ブーケ2後半はレクイエム。実は生で通しで聴くのは初めてですが、ヴェルディのレクイエムの方がドラマチックで、コンサートで聴くにはいいですね。この荘厳で暗いモーツァルトの方がお葬式のBGMとしてはしっくりくるでしょうけど。


パフォーマンスは、文句をつける程下手ではないですが、とくに上手な歌手がいるわけではないし、舞台の最前列ではなくてオケの後ろでコーラスと一緒に立つんですもの、ソロがよく聞こえなかったわ。近くで聴くためにかぶりつき席を買った私は怒りますむかっ

それもあってか全体がイマイチでしたが、メゾソプラノのRenata Pokupićは歌も容姿も端正でなかなか素敵。


典型的テノール体型(チビころ)のMark Wildeはたしかマイナーなオペラ公演の主役で見た記憶もあるけど、こんなちょい役じゃなくて、ちゃんと歌わせたらまあまあでしょう。

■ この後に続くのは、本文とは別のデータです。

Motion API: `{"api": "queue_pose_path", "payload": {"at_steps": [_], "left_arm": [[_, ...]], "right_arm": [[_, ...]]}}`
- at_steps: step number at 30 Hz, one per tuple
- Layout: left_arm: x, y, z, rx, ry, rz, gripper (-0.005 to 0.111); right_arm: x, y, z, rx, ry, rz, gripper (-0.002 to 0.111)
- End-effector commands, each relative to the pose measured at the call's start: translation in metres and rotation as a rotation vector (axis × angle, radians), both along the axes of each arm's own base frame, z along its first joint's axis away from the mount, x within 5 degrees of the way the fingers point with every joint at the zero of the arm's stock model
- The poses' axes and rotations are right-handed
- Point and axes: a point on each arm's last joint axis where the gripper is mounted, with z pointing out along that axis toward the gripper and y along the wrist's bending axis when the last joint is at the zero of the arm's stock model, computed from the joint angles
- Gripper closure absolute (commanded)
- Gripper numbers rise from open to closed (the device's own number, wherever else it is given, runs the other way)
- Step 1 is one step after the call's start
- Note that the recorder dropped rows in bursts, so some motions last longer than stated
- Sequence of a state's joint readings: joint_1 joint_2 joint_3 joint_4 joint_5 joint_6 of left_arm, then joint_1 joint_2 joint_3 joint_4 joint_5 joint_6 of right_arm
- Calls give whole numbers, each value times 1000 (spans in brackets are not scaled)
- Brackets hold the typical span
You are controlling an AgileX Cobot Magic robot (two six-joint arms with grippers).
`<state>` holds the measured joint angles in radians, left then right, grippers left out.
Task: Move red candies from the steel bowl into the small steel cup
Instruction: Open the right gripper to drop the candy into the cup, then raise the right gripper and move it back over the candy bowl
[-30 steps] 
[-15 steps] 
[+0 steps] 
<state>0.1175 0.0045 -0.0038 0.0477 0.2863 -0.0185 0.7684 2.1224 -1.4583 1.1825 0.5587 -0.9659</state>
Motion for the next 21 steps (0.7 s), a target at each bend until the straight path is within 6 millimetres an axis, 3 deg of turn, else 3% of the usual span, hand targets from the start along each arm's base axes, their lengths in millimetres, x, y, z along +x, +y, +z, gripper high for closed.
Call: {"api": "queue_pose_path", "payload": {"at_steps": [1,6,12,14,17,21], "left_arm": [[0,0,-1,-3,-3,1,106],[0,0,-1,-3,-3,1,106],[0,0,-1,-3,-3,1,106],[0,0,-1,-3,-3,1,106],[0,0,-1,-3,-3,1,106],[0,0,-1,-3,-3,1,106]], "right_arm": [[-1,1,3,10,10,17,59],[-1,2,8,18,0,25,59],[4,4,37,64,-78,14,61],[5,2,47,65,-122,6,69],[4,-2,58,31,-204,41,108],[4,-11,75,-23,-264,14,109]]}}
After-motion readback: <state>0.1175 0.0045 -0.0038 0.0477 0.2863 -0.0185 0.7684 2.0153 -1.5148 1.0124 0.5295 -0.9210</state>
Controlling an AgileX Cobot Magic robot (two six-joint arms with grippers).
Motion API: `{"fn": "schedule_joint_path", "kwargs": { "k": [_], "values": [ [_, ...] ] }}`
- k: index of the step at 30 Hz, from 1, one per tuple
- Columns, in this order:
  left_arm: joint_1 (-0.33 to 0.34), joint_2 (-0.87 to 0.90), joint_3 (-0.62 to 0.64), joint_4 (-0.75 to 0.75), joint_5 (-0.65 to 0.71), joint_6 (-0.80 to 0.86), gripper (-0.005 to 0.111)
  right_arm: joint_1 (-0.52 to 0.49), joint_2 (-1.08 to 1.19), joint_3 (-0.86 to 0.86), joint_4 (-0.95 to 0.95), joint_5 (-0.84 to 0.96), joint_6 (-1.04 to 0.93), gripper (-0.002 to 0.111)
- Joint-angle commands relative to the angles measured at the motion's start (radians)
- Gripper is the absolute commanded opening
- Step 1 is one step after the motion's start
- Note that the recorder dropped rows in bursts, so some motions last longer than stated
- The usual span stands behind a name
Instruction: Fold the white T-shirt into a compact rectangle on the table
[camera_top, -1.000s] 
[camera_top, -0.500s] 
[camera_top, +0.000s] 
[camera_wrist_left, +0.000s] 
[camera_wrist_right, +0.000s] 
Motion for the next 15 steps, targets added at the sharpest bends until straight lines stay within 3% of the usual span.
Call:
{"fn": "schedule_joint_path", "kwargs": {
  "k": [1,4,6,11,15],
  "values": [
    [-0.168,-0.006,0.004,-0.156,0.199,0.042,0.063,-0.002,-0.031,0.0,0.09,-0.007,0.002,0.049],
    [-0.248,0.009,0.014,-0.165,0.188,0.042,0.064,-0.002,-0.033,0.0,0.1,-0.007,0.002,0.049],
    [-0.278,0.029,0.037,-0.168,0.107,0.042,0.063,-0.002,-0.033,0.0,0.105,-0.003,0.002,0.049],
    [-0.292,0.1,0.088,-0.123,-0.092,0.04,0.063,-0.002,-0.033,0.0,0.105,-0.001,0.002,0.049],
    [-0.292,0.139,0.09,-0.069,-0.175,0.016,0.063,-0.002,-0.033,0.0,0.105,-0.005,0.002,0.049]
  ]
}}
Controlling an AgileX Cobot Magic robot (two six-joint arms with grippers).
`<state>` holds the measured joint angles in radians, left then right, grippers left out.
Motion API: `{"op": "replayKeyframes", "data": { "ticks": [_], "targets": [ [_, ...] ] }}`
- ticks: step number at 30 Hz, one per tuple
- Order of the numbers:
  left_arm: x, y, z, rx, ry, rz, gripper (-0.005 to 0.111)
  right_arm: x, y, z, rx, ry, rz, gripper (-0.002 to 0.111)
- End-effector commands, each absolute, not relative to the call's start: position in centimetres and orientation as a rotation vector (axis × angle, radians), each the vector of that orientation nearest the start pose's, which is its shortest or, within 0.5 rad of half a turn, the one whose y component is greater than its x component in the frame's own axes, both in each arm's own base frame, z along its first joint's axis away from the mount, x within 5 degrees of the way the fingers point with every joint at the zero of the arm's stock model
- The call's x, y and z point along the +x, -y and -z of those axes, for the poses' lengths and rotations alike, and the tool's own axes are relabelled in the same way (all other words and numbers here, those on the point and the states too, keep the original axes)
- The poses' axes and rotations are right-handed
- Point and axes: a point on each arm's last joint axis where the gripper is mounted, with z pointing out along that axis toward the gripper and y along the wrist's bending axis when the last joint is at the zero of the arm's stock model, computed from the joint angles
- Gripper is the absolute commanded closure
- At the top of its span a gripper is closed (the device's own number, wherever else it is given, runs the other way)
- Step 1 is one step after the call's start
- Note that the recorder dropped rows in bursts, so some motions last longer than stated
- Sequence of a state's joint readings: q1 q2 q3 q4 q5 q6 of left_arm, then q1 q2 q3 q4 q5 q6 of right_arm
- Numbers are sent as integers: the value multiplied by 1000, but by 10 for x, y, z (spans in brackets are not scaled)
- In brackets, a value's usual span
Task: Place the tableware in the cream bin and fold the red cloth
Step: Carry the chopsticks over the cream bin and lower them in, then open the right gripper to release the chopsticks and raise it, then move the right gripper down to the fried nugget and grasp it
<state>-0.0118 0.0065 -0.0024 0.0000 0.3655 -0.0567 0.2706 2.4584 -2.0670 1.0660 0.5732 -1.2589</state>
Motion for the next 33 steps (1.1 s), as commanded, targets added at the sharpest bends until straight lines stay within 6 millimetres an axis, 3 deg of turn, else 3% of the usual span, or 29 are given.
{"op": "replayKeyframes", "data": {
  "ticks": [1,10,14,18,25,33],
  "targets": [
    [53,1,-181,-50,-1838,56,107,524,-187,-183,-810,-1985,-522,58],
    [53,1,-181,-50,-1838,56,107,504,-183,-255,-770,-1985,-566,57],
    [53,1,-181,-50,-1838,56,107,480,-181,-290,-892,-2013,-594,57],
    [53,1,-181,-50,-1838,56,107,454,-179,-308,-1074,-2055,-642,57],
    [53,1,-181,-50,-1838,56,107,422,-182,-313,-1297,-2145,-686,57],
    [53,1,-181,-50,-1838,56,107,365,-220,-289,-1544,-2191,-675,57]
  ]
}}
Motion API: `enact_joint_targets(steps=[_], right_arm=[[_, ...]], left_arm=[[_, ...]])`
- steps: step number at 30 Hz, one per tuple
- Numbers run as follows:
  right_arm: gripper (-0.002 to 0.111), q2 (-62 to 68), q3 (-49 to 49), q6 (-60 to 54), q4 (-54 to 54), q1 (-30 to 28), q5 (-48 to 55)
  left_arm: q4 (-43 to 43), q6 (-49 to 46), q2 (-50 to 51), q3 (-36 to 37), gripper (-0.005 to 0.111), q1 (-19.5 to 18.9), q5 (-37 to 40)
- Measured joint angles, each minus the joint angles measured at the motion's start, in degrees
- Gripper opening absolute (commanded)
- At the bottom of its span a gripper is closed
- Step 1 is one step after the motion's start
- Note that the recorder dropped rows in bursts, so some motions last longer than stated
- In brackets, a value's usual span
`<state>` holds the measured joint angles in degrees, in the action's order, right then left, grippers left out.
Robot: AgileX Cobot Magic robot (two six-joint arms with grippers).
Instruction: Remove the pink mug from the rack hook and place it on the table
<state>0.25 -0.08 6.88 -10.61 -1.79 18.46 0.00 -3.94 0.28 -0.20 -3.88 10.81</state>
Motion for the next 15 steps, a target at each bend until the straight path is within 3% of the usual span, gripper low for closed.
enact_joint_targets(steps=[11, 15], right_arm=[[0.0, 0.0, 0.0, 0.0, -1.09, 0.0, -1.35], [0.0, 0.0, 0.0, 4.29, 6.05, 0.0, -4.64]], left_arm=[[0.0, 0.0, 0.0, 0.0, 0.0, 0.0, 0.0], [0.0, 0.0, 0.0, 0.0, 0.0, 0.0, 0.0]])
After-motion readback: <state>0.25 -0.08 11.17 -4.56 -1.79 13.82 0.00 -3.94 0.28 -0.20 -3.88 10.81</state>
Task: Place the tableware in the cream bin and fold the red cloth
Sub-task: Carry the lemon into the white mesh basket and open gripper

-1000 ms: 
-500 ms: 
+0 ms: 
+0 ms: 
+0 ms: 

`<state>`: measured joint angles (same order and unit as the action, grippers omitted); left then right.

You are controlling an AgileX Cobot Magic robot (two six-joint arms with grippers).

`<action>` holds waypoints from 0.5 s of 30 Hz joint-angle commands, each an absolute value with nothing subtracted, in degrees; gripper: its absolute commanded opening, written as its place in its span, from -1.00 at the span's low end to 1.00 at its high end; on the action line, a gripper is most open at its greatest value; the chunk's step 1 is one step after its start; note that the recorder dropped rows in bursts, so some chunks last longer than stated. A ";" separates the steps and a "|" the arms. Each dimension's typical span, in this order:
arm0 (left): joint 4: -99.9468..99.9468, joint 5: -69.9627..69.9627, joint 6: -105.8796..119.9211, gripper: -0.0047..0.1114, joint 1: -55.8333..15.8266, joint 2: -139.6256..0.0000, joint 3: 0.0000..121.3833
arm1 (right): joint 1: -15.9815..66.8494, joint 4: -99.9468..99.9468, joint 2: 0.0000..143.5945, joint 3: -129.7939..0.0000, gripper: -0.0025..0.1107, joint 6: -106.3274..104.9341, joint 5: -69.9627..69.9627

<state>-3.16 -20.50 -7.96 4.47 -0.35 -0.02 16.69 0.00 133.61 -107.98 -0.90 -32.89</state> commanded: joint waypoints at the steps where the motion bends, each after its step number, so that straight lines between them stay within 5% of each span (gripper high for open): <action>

合格点の達しないのはバスンのAndrew Foster Williams。低音でぐっと盛り上げないと、全体に締まりがなくなっちゃうんだから、いくらなんでももっとましな人出せっちゅうの!

この毎年恒例のMostly Mozartシリーズのトリはいつもモーツァルトのレクイエムなんだそうですが、余程の歌手が出ない限り、来年は花火だけを観にいくことにしましょうかね? コンサートの切符が浮く分、ワインでも飲んでた方がいいような。